Les événemens avaient fait table rase ; et c’était en un sens une facilité pour Scharnhorst. Tout était à refaire, et ce fut en réalité pendant cette période, durant l’année 1809 et les premiers mois de 1810, qu’il jeta les bases, les bases solides d’un édifice qui dure encore : des institutions militaires actuelles de la Prusse. Il réorganisa sur un plan rationnel le ministère de la guerre, qu’il divisa en deux départemens dont le roi ne voulut lui confier que la direction partielle ; il fit disparaître le collège noble et refondit entièrement les établissemens d’instruction, qui étaient pour un idéaliste comme lui la pierre angulaire du nouvel édifice ; mais il n’en put, malgré son désir, obtenir la direction qu’en sous-ordre et par un artifice.

C’étaient là des mesures à longue portée. Il fallait aussi faire face à des nécessités plus immédiates.

Le véritable obstacle que créait à la Prusse la convention de septembre n’était point tant la limitation de ses effectifs. Elle pouvait, en abrégeant la durée du service, en multipliant les congés, faire passer un grand nombre d’hommes dans les rangs de son armée réduite à 43 000 soldats. La véritable gêne était dans la limitation des cadres. On tentait bien de tourner sur quelques points la loi du vainqueur ; mais il en surveillait et en maintenait l’exécution. La Prusse était bien réduite aux cadres d’une petite armée.
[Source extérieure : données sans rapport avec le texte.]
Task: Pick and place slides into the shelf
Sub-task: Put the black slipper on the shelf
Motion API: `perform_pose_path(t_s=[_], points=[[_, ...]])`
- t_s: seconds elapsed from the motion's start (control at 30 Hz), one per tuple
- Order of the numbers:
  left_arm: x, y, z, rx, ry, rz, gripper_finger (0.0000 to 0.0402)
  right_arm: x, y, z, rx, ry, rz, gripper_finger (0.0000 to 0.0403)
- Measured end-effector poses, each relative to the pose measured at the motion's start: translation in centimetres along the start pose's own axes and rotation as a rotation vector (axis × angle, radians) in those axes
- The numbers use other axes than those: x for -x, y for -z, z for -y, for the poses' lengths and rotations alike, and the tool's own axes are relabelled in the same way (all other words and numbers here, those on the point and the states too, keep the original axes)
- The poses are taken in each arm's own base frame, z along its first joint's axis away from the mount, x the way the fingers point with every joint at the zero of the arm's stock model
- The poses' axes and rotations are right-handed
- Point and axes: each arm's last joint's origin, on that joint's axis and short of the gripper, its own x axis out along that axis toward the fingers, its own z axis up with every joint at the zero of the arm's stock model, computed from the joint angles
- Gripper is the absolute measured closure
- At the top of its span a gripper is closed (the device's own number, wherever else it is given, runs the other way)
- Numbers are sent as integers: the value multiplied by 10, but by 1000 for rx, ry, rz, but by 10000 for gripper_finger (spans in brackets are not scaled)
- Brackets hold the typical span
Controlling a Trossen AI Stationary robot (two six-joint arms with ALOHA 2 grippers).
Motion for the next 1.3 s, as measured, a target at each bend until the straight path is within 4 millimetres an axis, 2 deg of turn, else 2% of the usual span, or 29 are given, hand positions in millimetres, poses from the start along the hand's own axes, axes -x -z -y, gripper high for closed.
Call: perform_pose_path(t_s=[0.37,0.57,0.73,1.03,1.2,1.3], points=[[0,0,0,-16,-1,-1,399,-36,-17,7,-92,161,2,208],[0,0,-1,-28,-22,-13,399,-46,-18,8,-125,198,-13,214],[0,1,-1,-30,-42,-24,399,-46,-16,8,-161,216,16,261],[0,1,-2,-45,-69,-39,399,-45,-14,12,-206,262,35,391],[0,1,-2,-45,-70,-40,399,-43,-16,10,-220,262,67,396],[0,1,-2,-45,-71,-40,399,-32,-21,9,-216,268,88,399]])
Encore fallait-il la doter de ce qui lui était nécessaire pour vivre ; elle n’avait plus, au lendemain du désastre, ni chevaux, ni canons, ni fusils. L’on songeait, au cas d’une lutte nouvelle et immédiate, à armer les hommes de piques. Telle fut l’activité de Scharnhorst qu’en juillet 1809, lorsqu’on put croire à l’imminence d’une rupture, il se jugeait prêt à mettre en ligne une armée de 38000 hommes dotée de tous ses moyens d’action, et, derrière elle

  1. Erinnerungen aus dem Leben des General-Feldmarschalls Hermann von Boyen, II, p. 105.